The best part about these lists is that they bring out a larger universe of recommendations. In fact, we encourage disagreement and asked our readers to tell us what they think we got right and where they think we missed the target. This list is our opinion with books that our editorial staff hears mentioned the most, in conversations, in citations, in recommendations, and other contacts that we have.

So, this list reflects those books about which we hear frequent and consistently positive commentary from a wide variety of people. Plus, we gave preference to books that support our mission of approachable, impeccable research advancing the study of the Revolution. There are many excellent books on the fringe of our scope of concentration or pertaining to the time period, but not the specific issues of the Revolution. In terms of diversity, we find it odd that any person would look at a list like this and key in on the gender of the authors.

Each person or website, as Ruth shared below, has their own agenda, but we certainly did not compile this list with any gender bias. The same criticism could be given that there are not enough black authors, not enough European authors, not enough Native American authors, not enough young authors, etc.

Thanks again, Steve, for weighing in! And to all our readers, we say tell us more! Your recommendations are just as valid and insightful, and our community is always eager to learn about new books! Hi Ruth! Thanks for stopping by and bringing the Historiann article to our attention. There are several additional books that feature stories about and perspectives of women.

History of Philosophy RAP ~ Rucka Rucka Ali

In fact, as we pointed out in the above response to Eastjersey Steve, we believe our list accurately represents the proportion of books on the subject and certainly within our selection scope criteria written by men and women. There are simply fewer books about the Revolution authored by women. But again, our goal was not to include or exclude authors based on gender, or age, race, religion, etc. Interestingly, the proportion of female authors in our book list is similar to that in our list of contributors.

Of JAR writers, 22 are women. Clearly the majority of people writing about this subject are men, but we could easily find other subjects where the majority of authors are women. Lastly, keep in mind the scope of this list is intended to mirror the scope of our journal, predominantly featuring books that deal with the political and military aspects of the American Revolution, rather than on the time period in general. We love and value the numerous cultural and social histories, but they often extend beyond our scope, such as the three books by women that Historiann suggested. No harm intended.

Thank you for your thoughtful response.
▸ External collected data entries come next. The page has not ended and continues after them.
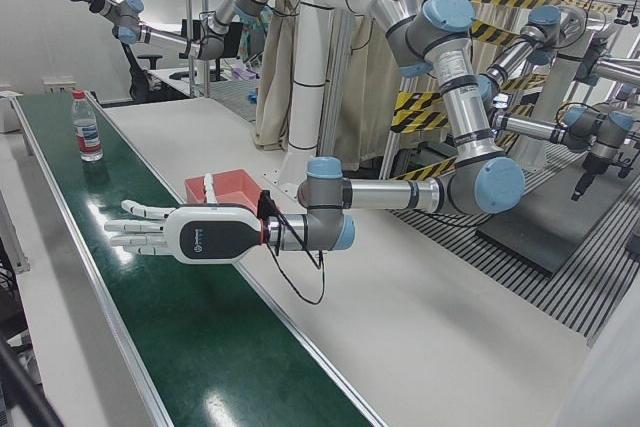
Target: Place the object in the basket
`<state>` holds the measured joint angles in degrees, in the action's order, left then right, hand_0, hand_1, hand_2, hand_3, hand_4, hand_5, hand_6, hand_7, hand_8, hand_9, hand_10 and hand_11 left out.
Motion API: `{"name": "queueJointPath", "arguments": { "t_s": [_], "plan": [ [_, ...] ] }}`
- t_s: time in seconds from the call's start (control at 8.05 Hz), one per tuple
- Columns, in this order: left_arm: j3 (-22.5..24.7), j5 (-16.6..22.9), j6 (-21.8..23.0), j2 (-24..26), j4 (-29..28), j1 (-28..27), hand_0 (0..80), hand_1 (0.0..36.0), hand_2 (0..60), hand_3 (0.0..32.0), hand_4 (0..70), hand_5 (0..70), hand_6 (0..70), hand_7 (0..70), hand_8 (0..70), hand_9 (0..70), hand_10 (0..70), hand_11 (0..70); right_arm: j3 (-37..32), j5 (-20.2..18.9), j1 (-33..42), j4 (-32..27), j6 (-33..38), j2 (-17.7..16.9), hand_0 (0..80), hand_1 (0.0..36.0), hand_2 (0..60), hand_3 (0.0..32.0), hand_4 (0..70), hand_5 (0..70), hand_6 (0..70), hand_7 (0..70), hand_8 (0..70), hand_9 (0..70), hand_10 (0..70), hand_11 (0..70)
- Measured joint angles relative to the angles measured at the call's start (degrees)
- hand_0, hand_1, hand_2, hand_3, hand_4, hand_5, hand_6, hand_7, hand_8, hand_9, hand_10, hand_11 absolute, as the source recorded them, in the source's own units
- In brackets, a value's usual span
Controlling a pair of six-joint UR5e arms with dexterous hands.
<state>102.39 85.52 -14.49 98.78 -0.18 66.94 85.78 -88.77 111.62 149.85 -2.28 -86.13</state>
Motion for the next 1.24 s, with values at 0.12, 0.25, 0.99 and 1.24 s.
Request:
{"name": "queueJointPath", "arguments": {
  "t_s": [0.12, 0.25, 0.99, 1.24],
  "plan": [
    [0.00, 0.00, -0.06, 0.04, 0.05, -0.02, 50.4, 11.5, 0.0, 0.0, 15.1, 19.9, 4.4, 2.0, 3.2, 2.0, 6.9, 11.4, 0.00, 0.00, 0.00, 0.00, 0.00, 0.00, 0.0, 0.0, 0.0, 0.0, 0.0, 0.0, 0.0, 0.0, 0.0, 0.0, 0.0, 0.0],
    [0.00, 0.00, -0.05, 0.06, 0.08, -0.02, 50.4, 11.6, 0.0, 0.0, 15.1, 19.9, 4.5, 2.1, 3.2, 2.0, 6.9, 11.3, 0.00, 0.00, 0.00, 0.00, 0.00, 0.00, 0.0, 0.0, 0.0, 0.0, 0.0, 0.0, 0.0, 0.0, 0.0, 0.0, 0.0, 0.0],
    [0.00, 0.00, -0.01, 0.10, 0.09, -0.05, 49.9, 11.0, 0.0, 0.0, 13.3, 19.2, 3.6, 1.6, 2.1, 1.4, 6.4, 10.6, 0.00, 0.00, 0.00, 0.00, 0.00, 0.00, 0.0, 0.0, 0.0, 0.0, 0.0, 0.0, 0.0, 0.0, 0.0, 0.0, 0.0, 0.0],
    [0.00, 0.00, -0.08, 0.08, 0.09, -0.05, 50.0, 10.7, 0.0, 0.0, 12.8, 18.6, 3.5, 1.7, 2.3, 1.6, 6.6, 10.9, 0.00, 0.00, 0.00, -0.03, 0.00, 0.00, 0.0, 0.0, 0.0, 0.0, 0.0, 0.0, 0.0, 0.0, 0.0, 0.0, 0.0, 0.0]
  ]
}}
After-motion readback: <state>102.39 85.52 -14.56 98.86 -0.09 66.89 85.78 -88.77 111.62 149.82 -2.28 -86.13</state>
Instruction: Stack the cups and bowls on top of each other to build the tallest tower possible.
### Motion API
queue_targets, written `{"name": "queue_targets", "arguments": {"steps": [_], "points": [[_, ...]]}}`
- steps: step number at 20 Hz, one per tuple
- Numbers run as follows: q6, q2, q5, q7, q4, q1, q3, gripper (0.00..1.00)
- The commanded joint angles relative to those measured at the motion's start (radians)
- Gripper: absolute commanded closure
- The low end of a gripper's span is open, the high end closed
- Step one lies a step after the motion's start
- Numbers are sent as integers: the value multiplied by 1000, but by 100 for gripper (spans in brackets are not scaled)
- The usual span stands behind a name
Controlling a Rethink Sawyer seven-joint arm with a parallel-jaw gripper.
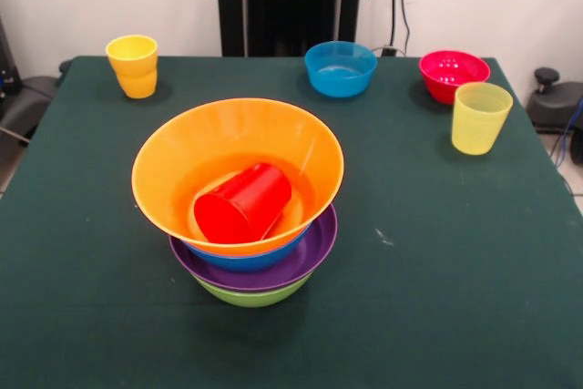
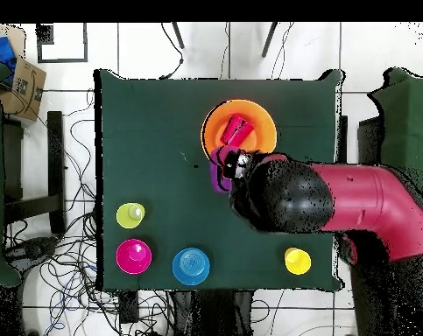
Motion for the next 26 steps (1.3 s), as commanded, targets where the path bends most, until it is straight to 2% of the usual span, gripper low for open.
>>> {"name": "queue_targets", "arguments": {"steps": [1,4,10,19,26], "points": [[116,199,-93,-195,-225,73,1,100],[128,273,-105,-217,-289,88,-6,100],[97,376,-141,-216,-359,123,-28,100],[108,417,-151,-217,-394,129,-22,100],[173,443,-128,-252,-445,112,-4,100]]}}
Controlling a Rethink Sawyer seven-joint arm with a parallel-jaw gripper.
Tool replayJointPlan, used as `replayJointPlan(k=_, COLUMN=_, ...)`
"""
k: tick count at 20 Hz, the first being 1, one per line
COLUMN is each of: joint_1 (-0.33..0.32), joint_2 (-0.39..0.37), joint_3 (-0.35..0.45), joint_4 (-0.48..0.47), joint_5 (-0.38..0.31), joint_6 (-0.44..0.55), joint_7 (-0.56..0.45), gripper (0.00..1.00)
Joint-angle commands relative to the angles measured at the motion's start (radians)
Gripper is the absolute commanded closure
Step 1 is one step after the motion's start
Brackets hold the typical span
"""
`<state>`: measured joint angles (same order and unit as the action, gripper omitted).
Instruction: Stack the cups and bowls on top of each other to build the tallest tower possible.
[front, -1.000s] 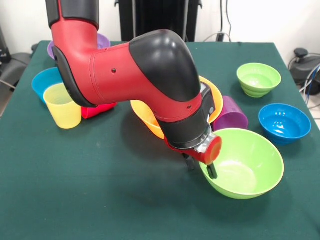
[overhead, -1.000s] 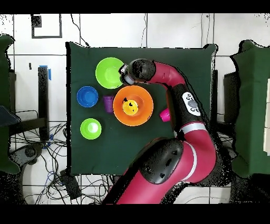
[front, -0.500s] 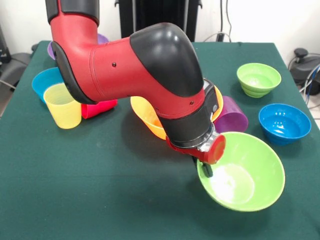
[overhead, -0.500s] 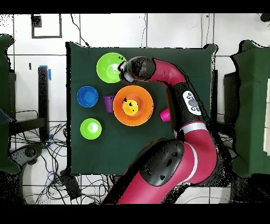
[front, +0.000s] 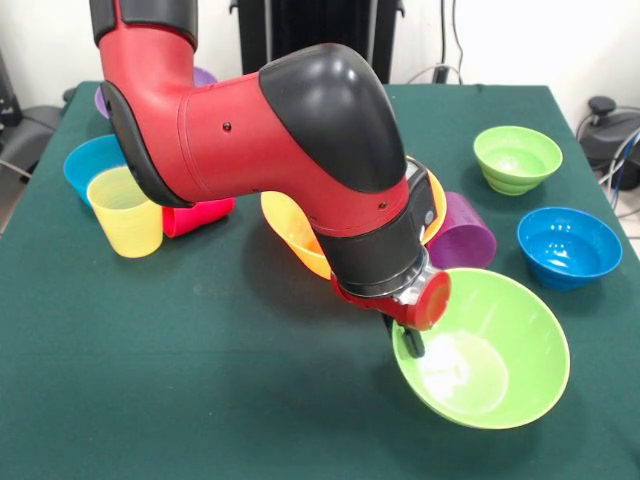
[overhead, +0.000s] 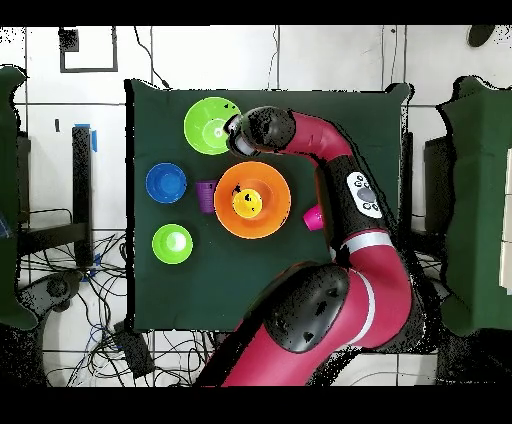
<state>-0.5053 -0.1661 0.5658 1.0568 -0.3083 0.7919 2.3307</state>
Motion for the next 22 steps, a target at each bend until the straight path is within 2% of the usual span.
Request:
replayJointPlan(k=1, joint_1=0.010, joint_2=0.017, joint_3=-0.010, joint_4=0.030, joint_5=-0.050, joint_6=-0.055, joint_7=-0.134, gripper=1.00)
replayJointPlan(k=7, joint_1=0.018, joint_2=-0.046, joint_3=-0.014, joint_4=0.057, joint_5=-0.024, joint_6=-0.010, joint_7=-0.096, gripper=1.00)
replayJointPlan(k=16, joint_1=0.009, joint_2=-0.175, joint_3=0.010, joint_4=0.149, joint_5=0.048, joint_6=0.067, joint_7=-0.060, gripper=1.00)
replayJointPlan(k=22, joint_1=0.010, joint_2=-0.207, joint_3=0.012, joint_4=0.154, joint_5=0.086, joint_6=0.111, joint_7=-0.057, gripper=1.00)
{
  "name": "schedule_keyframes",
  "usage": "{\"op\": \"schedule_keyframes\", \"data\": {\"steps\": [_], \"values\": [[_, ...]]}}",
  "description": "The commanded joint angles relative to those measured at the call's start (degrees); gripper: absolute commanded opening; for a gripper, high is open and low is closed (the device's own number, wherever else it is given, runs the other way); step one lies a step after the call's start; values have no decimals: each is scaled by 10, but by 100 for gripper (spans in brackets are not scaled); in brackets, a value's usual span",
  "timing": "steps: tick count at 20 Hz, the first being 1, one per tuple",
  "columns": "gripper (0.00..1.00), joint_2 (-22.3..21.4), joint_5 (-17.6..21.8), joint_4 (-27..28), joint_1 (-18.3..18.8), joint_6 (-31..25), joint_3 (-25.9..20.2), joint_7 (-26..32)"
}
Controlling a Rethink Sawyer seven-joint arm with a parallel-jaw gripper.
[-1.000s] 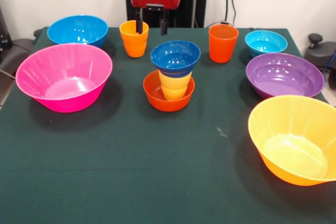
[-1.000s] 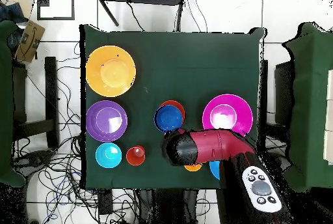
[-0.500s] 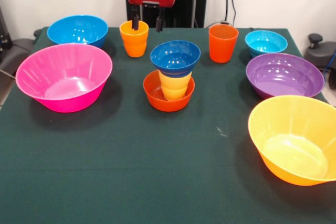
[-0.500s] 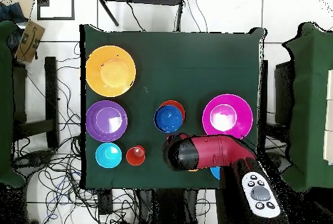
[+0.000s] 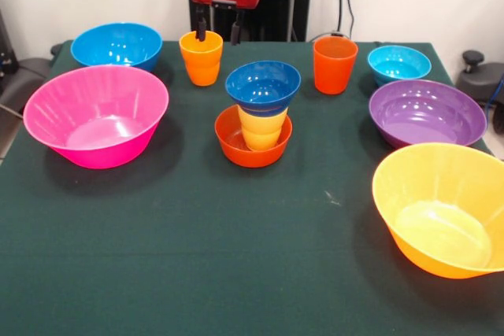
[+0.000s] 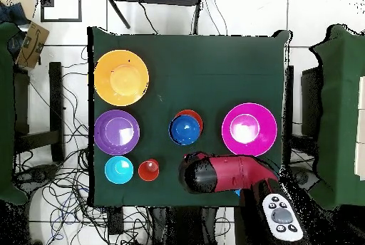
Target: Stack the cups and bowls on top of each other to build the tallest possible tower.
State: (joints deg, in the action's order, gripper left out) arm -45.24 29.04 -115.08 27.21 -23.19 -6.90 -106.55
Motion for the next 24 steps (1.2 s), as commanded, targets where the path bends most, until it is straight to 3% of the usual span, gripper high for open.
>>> {"op": "schedule_keyframes", "data": {"steps": [1, 9, 18, 24], "values": [[100, 53, 46, -34, -17, 64, 9, -52], [100, 85, 55, -26, -31, 97, 33, -52], [100, 107, 38, -28, -28, 69, 41, -40], [100, 118, 33, -36, -27, 82, 38, -42]]}}
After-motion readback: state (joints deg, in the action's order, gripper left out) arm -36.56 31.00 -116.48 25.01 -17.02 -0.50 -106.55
If this list indeed does reflect a close percentage of the available books on the topic of your focus, then I would agree that calling foul by way of gender bias is not appropriate. You might consider, for instance, expanding your focus to include social history.

An encyclopedia of philosophy articles written by professional philosophers.

I admit that when I first encountered your site, I immediately noticed that the vast majority of your contributors are male and I wondered why. Not necessarily a criticism, but an observation. Thanks again for commenting! One of the most rewarding parts of this journal is the conversations that take place after the article. She has an ongoing project to solicit syllabi which she can then publicly shame. There are people who are constructively and generously engaged in this field, and then there are people who are building their personal brands by attacking those scholars.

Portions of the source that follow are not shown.